DATA TO EXAMINE: Begin
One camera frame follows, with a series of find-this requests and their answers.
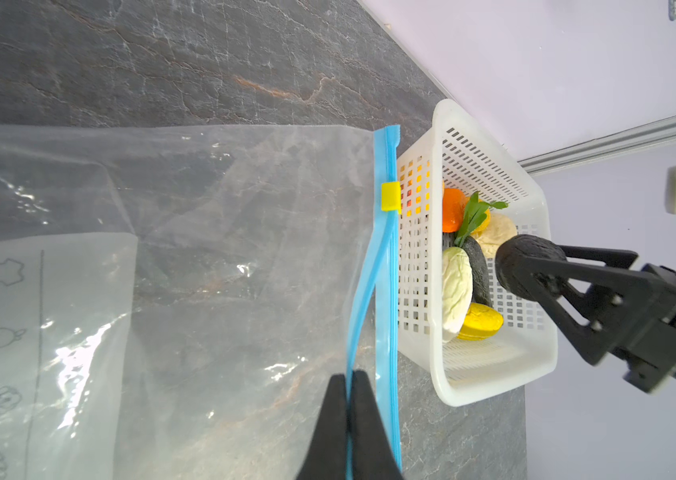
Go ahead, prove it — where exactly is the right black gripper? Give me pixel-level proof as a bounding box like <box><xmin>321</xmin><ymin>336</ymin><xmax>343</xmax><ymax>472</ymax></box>
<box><xmin>531</xmin><ymin>245</ymin><xmax>676</xmax><ymax>393</ymax></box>

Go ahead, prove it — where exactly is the white plastic perforated basket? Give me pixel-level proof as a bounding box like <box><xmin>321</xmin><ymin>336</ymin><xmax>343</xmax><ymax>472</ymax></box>
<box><xmin>398</xmin><ymin>99</ymin><xmax>558</xmax><ymax>406</ymax></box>

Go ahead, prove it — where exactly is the yellow toy banana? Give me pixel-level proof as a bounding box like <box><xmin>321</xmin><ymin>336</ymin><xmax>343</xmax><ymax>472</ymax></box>
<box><xmin>458</xmin><ymin>303</ymin><xmax>504</xmax><ymax>341</ymax></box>

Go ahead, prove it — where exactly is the white toy radish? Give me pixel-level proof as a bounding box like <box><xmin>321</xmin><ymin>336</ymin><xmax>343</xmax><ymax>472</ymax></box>
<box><xmin>442</xmin><ymin>247</ymin><xmax>474</xmax><ymax>343</ymax></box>

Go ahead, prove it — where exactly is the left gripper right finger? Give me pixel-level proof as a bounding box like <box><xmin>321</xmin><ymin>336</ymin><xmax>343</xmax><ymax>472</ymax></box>
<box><xmin>349</xmin><ymin>370</ymin><xmax>403</xmax><ymax>480</ymax></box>

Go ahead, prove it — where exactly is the black toy avocado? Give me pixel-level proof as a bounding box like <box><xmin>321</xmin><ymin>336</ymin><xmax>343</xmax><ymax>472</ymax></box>
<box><xmin>495</xmin><ymin>234</ymin><xmax>567</xmax><ymax>301</ymax></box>

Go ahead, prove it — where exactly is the orange toy carrot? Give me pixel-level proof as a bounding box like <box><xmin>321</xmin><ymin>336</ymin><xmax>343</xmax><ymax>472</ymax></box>
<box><xmin>442</xmin><ymin>188</ymin><xmax>469</xmax><ymax>233</ymax></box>

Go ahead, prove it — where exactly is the green leafy toy vegetable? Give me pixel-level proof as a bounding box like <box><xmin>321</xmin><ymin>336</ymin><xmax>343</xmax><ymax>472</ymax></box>
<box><xmin>454</xmin><ymin>191</ymin><xmax>509</xmax><ymax>248</ymax></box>

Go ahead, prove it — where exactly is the beige round toy bun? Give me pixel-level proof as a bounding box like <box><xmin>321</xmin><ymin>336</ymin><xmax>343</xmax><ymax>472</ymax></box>
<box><xmin>473</xmin><ymin>213</ymin><xmax>518</xmax><ymax>259</ymax></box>

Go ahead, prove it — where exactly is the clear zip top bag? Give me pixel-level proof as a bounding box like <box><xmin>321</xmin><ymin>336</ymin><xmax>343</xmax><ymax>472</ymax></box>
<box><xmin>0</xmin><ymin>125</ymin><xmax>402</xmax><ymax>479</ymax></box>

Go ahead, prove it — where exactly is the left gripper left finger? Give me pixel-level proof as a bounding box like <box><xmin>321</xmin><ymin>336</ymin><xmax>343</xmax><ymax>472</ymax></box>
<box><xmin>296</xmin><ymin>374</ymin><xmax>348</xmax><ymax>480</ymax></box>

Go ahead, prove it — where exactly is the dark green toy cucumber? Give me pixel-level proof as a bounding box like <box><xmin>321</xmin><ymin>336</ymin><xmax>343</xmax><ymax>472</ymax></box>
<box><xmin>461</xmin><ymin>237</ymin><xmax>493</xmax><ymax>307</ymax></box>

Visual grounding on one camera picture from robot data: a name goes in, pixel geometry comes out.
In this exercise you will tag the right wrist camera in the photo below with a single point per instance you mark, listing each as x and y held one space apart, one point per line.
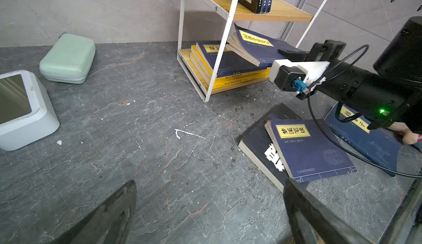
299 77

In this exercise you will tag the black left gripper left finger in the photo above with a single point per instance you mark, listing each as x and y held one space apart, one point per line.
111 220

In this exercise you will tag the yellow cartoon book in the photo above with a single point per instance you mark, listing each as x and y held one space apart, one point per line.
232 69

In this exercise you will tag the white digital clock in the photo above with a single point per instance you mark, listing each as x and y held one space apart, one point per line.
27 113

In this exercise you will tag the yellow book on lower shelf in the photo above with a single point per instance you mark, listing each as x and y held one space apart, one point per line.
237 83

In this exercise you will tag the navy book with yellow label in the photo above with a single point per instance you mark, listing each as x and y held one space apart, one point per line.
256 48

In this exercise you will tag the blue book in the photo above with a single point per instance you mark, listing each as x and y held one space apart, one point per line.
379 146

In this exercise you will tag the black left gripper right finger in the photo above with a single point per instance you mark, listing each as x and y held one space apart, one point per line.
309 219

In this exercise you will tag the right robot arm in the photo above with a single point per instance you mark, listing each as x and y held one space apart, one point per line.
391 93

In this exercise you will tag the mint green case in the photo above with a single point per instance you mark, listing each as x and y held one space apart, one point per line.
69 60

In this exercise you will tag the black-haired doll plush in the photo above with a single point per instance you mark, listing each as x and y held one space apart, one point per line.
407 136

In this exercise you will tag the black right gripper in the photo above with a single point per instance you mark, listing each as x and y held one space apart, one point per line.
327 51

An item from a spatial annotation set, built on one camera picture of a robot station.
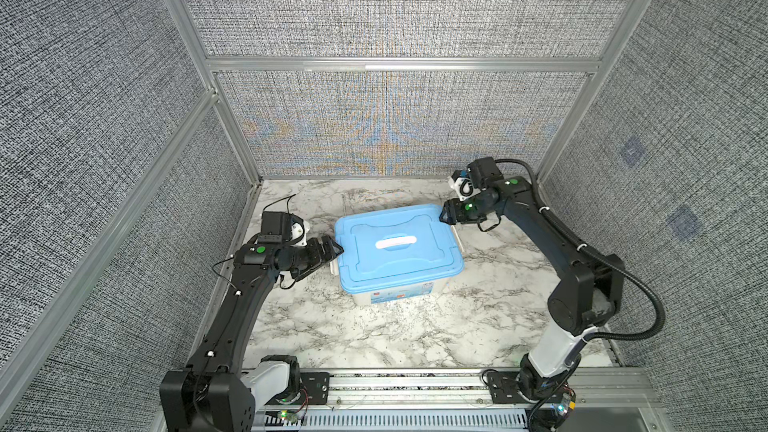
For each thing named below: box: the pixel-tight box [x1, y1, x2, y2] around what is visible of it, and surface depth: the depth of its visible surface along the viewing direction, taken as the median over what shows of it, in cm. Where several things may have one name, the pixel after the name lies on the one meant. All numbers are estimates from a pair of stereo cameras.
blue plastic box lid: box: [335, 204, 465, 294], surface depth 81 cm
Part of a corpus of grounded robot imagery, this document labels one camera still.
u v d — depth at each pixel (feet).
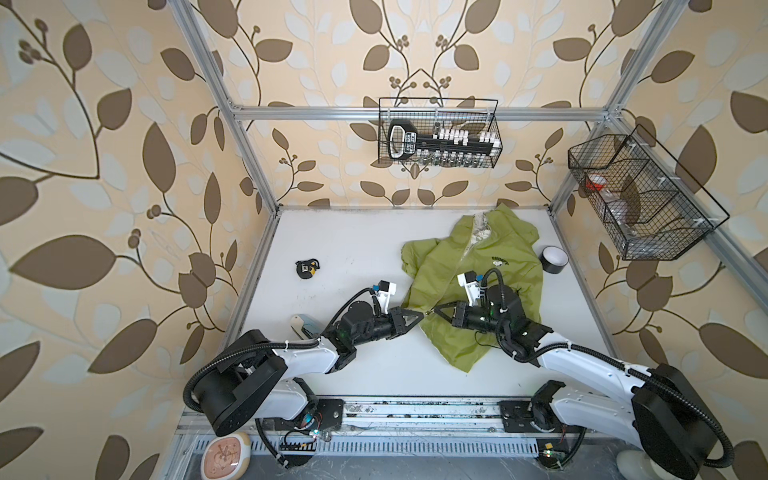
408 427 2.42
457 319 2.33
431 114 2.97
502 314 2.02
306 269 3.25
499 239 3.46
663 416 1.32
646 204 2.47
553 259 3.43
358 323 2.11
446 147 2.73
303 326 2.84
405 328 2.40
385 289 2.52
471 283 2.47
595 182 2.64
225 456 2.20
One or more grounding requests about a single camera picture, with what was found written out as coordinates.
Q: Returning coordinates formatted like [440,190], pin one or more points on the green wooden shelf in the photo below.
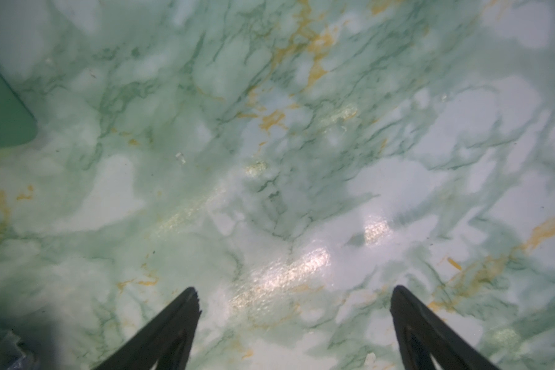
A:
[17,124]

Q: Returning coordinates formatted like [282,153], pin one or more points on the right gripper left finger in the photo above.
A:
[165,342]

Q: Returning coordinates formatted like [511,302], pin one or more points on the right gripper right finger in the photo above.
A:
[425,340]

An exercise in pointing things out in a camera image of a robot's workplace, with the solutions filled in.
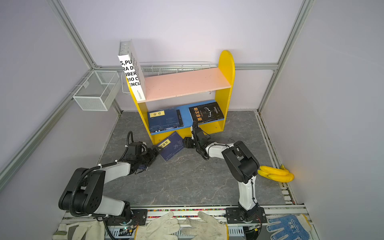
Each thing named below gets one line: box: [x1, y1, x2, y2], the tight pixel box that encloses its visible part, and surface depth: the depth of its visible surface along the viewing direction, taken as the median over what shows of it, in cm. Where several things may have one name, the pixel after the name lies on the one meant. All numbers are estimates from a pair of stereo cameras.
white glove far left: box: [52, 217, 106, 240], surface depth 71 cm
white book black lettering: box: [117, 39, 147, 102], surface depth 61 cm
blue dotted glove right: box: [266, 213, 312, 240], surface depth 72 cm
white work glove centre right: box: [181, 211, 229, 240], surface depth 72 cm
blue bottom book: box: [147, 107, 184, 134], surface depth 93 cm
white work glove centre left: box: [134, 211, 181, 240], surface depth 72 cm
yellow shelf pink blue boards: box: [126, 50, 235, 145], surface depth 93 cm
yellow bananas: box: [257, 164, 295, 183], surface depth 84 cm
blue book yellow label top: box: [157, 131, 184, 162], surface depth 101 cm
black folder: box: [188, 101, 225, 124], surface depth 101 cm
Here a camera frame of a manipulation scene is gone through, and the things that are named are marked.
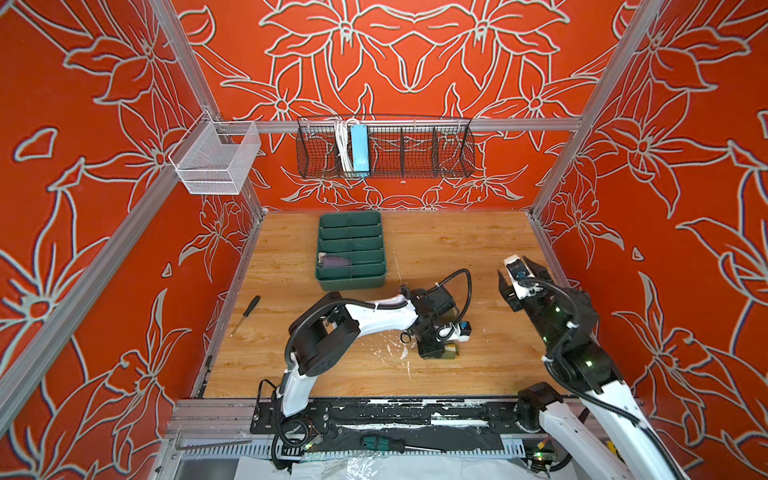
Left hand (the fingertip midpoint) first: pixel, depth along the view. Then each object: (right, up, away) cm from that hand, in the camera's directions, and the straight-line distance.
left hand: (440, 349), depth 83 cm
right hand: (+14, +26, -14) cm, 33 cm away
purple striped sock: (-36, +24, +14) cm, 46 cm away
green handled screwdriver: (-15, -17, -15) cm, 27 cm away
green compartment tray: (-26, +33, +27) cm, 50 cm away
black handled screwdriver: (-59, +8, +9) cm, 61 cm away
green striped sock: (+2, +1, -3) cm, 4 cm away
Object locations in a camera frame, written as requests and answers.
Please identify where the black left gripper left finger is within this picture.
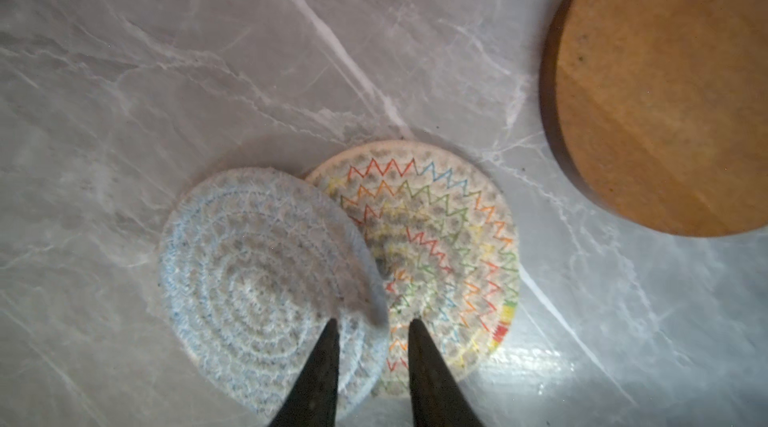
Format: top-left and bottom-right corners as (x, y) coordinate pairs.
(269, 319), (340, 427)

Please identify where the light brown wooden round coaster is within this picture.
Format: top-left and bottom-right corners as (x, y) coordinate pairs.
(539, 0), (767, 237)

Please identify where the blue woven round coaster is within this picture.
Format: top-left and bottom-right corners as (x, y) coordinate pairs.
(159, 168), (389, 423)

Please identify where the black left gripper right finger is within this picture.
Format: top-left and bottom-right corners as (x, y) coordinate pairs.
(408, 319), (482, 427)

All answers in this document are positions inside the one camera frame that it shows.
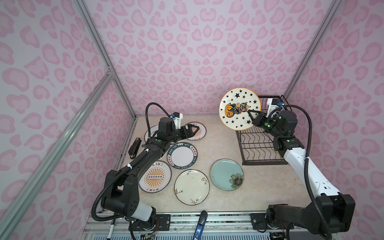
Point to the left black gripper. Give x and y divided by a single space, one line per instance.
185 135

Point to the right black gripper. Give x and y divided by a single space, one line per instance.
258 121

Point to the star and cat plate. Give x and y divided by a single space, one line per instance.
234 108

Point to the light teal flower plate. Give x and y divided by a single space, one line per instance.
227 175

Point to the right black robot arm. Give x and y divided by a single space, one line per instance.
329 211

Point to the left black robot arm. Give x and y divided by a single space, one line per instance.
120 196

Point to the small orange sunburst plate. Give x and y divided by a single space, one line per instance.
201 133

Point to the green rim lettered plate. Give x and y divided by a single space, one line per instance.
182 156

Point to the white plate grey cloud outline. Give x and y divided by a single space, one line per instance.
151 133

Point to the cream floral branch plate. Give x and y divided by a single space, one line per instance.
192 187

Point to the large orange sunburst plate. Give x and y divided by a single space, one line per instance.
156 178

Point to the black stapler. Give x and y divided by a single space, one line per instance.
133 150

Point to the black marker pen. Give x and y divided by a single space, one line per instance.
112 226

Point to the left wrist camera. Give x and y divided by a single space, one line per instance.
177 119

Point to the black wire dish rack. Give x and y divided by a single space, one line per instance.
256 145

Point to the blue handled tool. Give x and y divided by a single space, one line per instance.
200 225

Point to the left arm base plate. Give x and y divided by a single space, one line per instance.
158 222

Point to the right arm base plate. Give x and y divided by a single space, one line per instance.
261 223
DATA TO EXAMINE: End
* DIRECTIONS *
Filter the data down to the lines that contain the string "Returning", and copy them.

* WRITTEN ANSWER *
Q: Returning coordinates formatted like [440,190], pin one or more points on the green wooden shelf in the photo below.
Q: Returning coordinates formatted like [282,153], pin one or more points on the right gripper left finger in the photo above.
Q: Returning coordinates formatted like [511,302], pin one or more points on the right gripper right finger in the photo above.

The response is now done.